祁念不該是那樣,而應該被他守在身邊,如同現在。
明知祁念聽不見,也因為祁念聽不見,顧颯明說“對不起”,說“再等等,很快。”
他會很快回來。
很快地解決完那些讓人惶惶不安的麻煩,帶他弟弟回家。
第七十七章
(下)
眼前是非常破舊的小區,墻面骯臟斑駁,滿地果皮紙屑,再走兩步,路邊看見頭頂窗口的遮陽篷還是很多年前的材質,深綠色的滿是灰塵的遮陽布破了,就要死不活地飄著,和防盜窗一起搖搖欲墜。
施澤手里拎著兩杯豆漿和一袋包子,跟回自己家一樣拐彎到了某棟樓前,蹲在單元門口的石墩子上吃自己的那份早點。
吃到最后,他拍拍染上灰塵的褲腿,剛要起身,突然一陣風撲來,他腳下踉蹌,沙子撲了一嘴。
“操——”施澤趕緊呸了兩口,將手中的塑料袋口收攏,怕把剩下的早餐弄臟了。
施澤又低頭看了看,心下遲疑起來,這早餐會不會送得太寒磣了點?
徐礫本來就不待見他,遑論會被這些給打動。可他還能做些什么呢?
——每天晚上主動找過去,包攬下送徐礫回家的活兒,徐礫不理他,他就跟在后面,說像保鏢,更像圖謀不軌的跟蹤者。到門口了施澤不敢進去,看著門被關上,便在外面守一會兒,等燈滅了依然得走。
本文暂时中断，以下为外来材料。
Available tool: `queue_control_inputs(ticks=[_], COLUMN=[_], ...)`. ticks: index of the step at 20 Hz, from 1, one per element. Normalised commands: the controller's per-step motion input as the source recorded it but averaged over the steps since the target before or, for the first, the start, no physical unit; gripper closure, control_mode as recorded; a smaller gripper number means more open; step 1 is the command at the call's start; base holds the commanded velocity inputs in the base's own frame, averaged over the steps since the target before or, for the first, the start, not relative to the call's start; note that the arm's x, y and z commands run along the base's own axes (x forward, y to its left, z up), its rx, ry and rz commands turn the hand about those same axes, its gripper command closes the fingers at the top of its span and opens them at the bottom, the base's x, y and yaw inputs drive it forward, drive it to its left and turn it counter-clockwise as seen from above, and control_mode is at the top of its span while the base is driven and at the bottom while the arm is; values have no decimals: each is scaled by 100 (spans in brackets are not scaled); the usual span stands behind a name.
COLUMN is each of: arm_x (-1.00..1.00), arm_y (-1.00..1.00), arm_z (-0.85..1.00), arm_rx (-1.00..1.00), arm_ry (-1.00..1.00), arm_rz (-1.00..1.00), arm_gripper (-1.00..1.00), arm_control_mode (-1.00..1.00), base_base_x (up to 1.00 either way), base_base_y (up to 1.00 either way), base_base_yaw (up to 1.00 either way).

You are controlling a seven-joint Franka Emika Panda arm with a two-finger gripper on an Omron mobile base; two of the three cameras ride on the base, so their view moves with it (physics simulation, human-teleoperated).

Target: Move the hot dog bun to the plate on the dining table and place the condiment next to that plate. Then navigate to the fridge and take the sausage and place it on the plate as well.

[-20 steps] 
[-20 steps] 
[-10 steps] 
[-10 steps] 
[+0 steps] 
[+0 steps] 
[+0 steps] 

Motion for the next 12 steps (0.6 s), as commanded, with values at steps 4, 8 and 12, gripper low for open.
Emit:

而想到二十天假期已經過半,昨晚他直接沒走,哆哆嗦嗦蹲在墻角時還卑鄙地在想,興許醒來能稍微博上些同情。
若說曾經年少的時候徐礫愛他,是一塊燒得赤紅到透明的熾鐵,偏要往冷水里鉆,“哧”一聲仿佛得到了回應,而最終難逃徹底被澆滅的命運;那么現在的徐礫連捂熱都難,似乎也沒有多恨他,破天荒地沒有報復——比如把倒追上門來的施澤同樣羞辱一番。
徐礫只是不關心不在意而已,將施澤視如空氣。
一樓的洗手間窗口傳來水聲,施澤抬頭,竟然慌了神地瞬間彎腰蹲下,半晌,才摸了把寸頭,裝作精神抖擻地走進單元樓。
徐礫就住在一樓,他敲門,一邊唾棄自己緊張得像等待臨幸的做了錯事的那什么,一邊緊張。
“咔嗒。”
老舊的鐵門發出讓人心顫的聲音,徐礫剛洗漱完,從逐漸變大的縫隙里出現,看見是他,愣了一下,轉眼就要關門。
“等等——”施澤急了,沖上去扒著門框,論力量他有絕對的優勢,“我沒別的意思,就、就只是來給你送點早餐。”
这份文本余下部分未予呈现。